Task instructions
Your reply should reproduce all the data below exactly while excluding the pictures.

Supplied material

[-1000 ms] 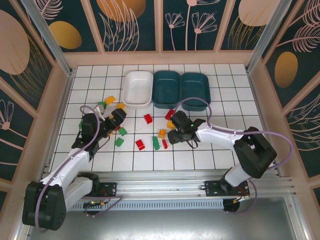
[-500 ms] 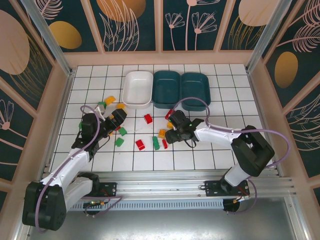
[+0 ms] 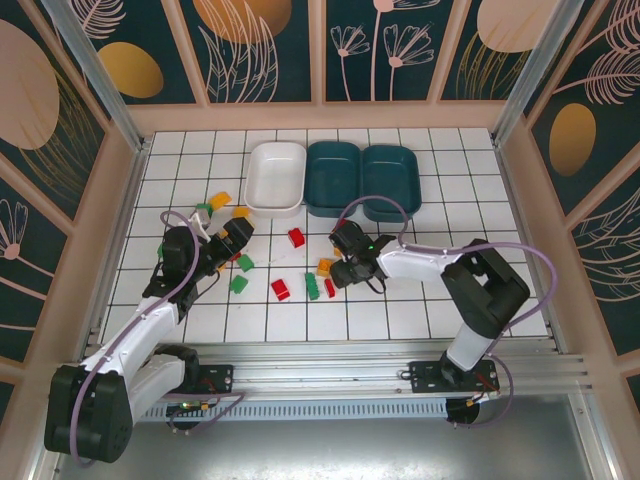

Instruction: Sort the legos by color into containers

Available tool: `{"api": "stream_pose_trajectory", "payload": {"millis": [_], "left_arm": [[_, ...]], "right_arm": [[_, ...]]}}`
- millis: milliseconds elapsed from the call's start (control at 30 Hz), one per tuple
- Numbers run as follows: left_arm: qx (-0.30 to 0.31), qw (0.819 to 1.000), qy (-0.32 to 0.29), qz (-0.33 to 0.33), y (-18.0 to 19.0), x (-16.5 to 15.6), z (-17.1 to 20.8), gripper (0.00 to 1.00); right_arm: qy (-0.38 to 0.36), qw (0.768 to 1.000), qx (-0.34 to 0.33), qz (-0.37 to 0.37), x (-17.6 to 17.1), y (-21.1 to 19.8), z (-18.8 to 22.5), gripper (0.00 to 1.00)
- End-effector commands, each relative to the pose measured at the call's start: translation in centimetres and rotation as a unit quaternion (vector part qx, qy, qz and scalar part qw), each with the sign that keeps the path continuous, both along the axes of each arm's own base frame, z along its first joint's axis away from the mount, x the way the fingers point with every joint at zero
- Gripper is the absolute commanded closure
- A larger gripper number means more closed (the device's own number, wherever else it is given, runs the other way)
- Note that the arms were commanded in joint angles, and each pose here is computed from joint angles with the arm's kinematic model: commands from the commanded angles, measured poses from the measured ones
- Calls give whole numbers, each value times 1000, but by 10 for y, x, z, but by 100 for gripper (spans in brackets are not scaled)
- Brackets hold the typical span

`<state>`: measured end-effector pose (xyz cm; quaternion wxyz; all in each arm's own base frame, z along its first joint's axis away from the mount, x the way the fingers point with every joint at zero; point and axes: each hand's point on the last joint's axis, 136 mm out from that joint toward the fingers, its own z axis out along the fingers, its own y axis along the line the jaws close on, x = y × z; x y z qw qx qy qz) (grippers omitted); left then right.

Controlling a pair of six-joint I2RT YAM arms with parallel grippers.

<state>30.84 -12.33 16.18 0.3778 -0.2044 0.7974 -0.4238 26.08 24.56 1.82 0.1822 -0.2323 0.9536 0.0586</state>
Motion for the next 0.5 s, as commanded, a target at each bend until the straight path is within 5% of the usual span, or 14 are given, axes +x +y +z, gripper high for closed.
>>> {"api": "stream_pose_trajectory", "payload": {"millis": [0, 167, 467], "left_arm": [[6, 999, -30, -18, -5, 4, 23, 1], [8, 999, -32, -23, -7, 8, 28, 1], [3, 999, 26, -43, -15, 8, 6, 2]], "right_arm": [[-21, 1000, -18, 1, 8, -3, 6, 49], [-28, 999, -30, -9, 7, -11, 8, 78], [-96, 994, 14, -49, 31, -6, 57, 89]]}}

Result of the exercise
[-1000 ms] 
[-500 ms] 
[+0 ms] 

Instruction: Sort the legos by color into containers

Available tool: `{"api": "stream_pose_trajectory", "payload": {"millis": [_], "left_arm": [[_, ...]], "right_arm": [[_, ...]]}}`
- millis: milliseconds elapsed from the call's start (control at 30 Hz), one per tuple
- Numbers run as follows: left_arm: qx (-0.30 to 0.31), qw (0.819 to 1.000), qy (-0.32 to 0.29), qz (-0.33 to 0.33), y (-18.0 to 19.0), x (-16.5 to 15.6), z (-17.1 to 20.8), gripper (0.00 to 1.00); right_arm: qy (-0.38 to 0.36), qw (0.768 to 1.000), qx (-0.34 to 0.33), qz (-0.37 to 0.37), x (-17.6 to 17.1), y (-21.1 to 19.8), z (-18.8 to 22.5), gripper (0.00 to 1.00)
- End-effector commands, each relative to the pose measured at the call's start: translation in centimetres and rotation as a unit quaternion (vector part qx, qy, qz and scalar part qw), each with the sign that keeps the path continuous, both along the axes of each arm's own base frame, z along its first joint's axis away from the mount, x the way the fingers point with every joint at zero
- Gripper is the absolute commanded closure
- A larger gripper number means more closed (the device's own number, wherever else it is given, runs the other way)
- Note that the arms were commanded in joint angles, and each pose here is computed from joint angles with the arm's kinematic model: commands from the commanded angles, measured poses from the measured ones
- Calls give whole numbers, each value times 1000, but by 10 for y, x, z, but by 100 for gripper (spans in brackets are not scaled)
- Brackets hold the typical span

`<state>`: measured end-effector pose (xyz cm; quaternion wxyz; all in each arm's own base frame, z along its first joint's axis away from the mount, x the way the fingers point with every joint at zero; point and axes: each hand's point on the last joint's axis, 136 mm out from that joint toward the fingers, its own z axis out along the fingers, its own y axis along the line the jaws close on, x = y × z; x y z qw qx qy qz) (grippers omitted); left then right.

Controlling a pair of six-joint I2RT YAM arms with parallel grippers.

<state>30.84 -12.33 16.18 0.3778 -0.2044 0.7974 -0.4238 26.08 24.56 1.82 0.1822 -0.2323 0.9536 0.0586</state>
Motion for the next 0.5 s, as commanded, a target at each bend until the straight path is within 5% of the usual span, or 14 are given, axes +x +y +z, gripper high for closed.
>>> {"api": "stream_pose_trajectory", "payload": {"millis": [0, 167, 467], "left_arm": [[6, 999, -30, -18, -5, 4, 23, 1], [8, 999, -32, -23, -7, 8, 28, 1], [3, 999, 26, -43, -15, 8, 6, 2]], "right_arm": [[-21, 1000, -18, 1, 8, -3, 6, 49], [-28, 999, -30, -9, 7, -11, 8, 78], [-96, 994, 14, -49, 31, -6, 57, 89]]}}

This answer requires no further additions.